The chart below shows the result of testing sysbench oltp_update_non_index with a fixed 2,000 TPS. In this scenario, a transaction writes to only one Region. With one-phase commit enabled, the average latency is reduced by 46% and the 99th percentile latency is reduced by 35%.

Test result with one-phase commit enabled
Sysbench test result with the one-phase commit feature enabled

Conversely, there are some scenarios where Async Commit does not significantly improve performance:

  • If the transaction contains many statements and has long interaction logic, and the time percentage of the transaction commit is low, the improvement brought by Async Commit is limited.
  • If the transaction involves many keys and many write operations, for which the time taken for prewrite is significantly longer than the time taken for committing the primary key, Async Commit is less useful in reducing the latency for this transaction.
  • Async Commit does not reduce the amount of reads and writes to TiKV, so it does not improve the throughput. If the system itself is close to the throughput limit, Async Commit cannot bring significant improvement.

Summary

Async Commit reduces the latency of a single write to TiKV for TiDB transaction commits, which is a major improvement over the original Percolator transaction model. Newly-created TiDB 5.0 clusters have Async Commit and one-phase commit enabled by default. Upgrading to a 5.0 cluster from an older version requires the user to manually enable the Async Commit and one-phase commit features: set the global system variables tidb_enable_async_commit and tidb_enable_1pc to ON.

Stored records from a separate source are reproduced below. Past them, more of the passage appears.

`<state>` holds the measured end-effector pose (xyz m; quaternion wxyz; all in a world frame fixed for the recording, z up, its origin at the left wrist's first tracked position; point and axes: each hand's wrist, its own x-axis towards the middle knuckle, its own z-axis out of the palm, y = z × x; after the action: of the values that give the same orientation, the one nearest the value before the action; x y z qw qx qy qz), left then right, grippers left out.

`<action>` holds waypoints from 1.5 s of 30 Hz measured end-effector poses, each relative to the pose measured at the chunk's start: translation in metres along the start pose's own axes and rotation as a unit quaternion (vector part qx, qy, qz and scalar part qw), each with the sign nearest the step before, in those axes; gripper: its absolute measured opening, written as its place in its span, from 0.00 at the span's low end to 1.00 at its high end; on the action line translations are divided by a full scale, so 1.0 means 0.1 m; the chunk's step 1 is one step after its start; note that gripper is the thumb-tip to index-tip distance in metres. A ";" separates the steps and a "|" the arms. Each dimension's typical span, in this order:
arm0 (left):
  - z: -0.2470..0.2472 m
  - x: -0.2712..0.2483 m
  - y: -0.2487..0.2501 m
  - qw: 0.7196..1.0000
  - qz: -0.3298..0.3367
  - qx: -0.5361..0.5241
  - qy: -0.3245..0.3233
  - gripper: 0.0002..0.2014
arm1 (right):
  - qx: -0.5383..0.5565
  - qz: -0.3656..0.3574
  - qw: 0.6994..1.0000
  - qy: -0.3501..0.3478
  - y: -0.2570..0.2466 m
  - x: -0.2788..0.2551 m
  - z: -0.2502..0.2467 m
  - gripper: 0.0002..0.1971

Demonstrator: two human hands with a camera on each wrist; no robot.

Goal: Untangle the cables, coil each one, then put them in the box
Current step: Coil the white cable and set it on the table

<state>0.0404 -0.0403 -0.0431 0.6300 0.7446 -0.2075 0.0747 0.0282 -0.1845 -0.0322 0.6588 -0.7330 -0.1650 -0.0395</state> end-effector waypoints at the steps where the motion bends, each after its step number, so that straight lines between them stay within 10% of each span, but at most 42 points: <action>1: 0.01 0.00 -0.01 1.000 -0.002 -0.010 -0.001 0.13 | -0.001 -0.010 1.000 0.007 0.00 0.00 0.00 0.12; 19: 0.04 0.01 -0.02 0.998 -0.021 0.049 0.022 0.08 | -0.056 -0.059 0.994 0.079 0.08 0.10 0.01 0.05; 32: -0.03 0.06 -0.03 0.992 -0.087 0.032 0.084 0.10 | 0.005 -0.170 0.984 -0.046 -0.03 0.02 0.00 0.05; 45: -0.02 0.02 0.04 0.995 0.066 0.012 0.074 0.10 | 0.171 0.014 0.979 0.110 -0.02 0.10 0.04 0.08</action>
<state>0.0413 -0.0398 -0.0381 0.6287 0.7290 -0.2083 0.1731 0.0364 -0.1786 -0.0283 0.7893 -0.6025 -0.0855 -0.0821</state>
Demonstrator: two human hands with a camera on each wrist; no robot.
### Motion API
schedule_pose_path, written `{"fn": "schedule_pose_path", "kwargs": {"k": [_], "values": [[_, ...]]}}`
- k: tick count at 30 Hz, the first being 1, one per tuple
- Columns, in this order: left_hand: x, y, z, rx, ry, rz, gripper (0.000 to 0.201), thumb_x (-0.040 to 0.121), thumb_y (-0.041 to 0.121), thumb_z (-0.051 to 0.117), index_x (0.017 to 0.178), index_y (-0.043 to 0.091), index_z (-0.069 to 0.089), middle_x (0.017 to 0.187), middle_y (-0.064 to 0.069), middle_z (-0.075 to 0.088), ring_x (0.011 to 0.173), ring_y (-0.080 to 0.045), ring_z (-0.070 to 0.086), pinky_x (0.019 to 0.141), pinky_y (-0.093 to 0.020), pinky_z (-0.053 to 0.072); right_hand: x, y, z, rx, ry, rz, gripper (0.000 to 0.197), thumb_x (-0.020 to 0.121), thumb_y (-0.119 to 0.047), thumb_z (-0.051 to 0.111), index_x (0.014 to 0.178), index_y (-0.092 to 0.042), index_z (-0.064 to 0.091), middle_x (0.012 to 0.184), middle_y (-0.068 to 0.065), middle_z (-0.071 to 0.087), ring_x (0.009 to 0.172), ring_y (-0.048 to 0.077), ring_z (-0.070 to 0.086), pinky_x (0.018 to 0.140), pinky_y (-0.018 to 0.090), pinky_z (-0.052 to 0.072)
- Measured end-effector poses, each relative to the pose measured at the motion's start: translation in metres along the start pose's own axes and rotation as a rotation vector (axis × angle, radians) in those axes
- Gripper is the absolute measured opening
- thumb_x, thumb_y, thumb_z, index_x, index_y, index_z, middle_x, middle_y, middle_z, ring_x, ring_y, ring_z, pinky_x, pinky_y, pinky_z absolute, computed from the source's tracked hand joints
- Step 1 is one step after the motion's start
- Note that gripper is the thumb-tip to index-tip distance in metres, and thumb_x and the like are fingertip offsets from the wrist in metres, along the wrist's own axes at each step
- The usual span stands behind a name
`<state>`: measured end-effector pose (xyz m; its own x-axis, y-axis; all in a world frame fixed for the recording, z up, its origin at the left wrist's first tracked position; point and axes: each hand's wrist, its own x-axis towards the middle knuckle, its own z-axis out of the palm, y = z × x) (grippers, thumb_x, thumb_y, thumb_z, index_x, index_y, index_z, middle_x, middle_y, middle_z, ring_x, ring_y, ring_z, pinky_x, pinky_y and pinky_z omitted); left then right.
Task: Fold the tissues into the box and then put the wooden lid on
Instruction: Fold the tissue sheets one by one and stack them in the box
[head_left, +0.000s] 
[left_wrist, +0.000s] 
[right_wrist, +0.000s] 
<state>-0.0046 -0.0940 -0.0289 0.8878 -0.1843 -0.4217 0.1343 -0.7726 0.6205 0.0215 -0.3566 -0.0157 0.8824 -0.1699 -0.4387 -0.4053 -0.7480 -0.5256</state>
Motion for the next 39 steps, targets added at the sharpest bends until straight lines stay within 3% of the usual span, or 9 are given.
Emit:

If you’d like to learn more about the Async Commit design, you can read the design document. In the future, we will continue to improve the performance of TiDB transactions and improve your TiDB experience so that more people can benefit from TiDB.

Join our community

If you are interested in discussing and planning the future development of TiKV distributed transactions, you’re welcome to join the Transaction SIG and find us in the TiKV Community Slack space.

Notes

[^1]: In order to ensure that the Max TS of the new leader is large enough after the Region leader transfers, TiKV also gets the latest timestamp from PD to update the Max TS after the Region leader transfers and the Region is merged.

[^2]: In the prewriting process, to prevent that a more recent snapshot read breaks this constraint, TiKV adds a memory lock to the prewrite key and temporarily blocks the read requests whose Start TSs are greater than or equal to the Min Commit TS.

[^3]: If the T1 and T2 commitment processes overlap, the logical order of their commits cannot be determined.

[^4]: To be precise, the one-phase commit feature should only be used when a transaction can be completed by a single TiKV request. In order to improve commit efficiency, larger transactions will be split into many requests, and in this case, even if they all involve the same single Region, one-phase commit is not used.

[^5]: If you agree that the logical commit time of T1 is earlier than the start time of T2 (because the linearizability is not satisfied), then this case meets the snapshot isolation requirement.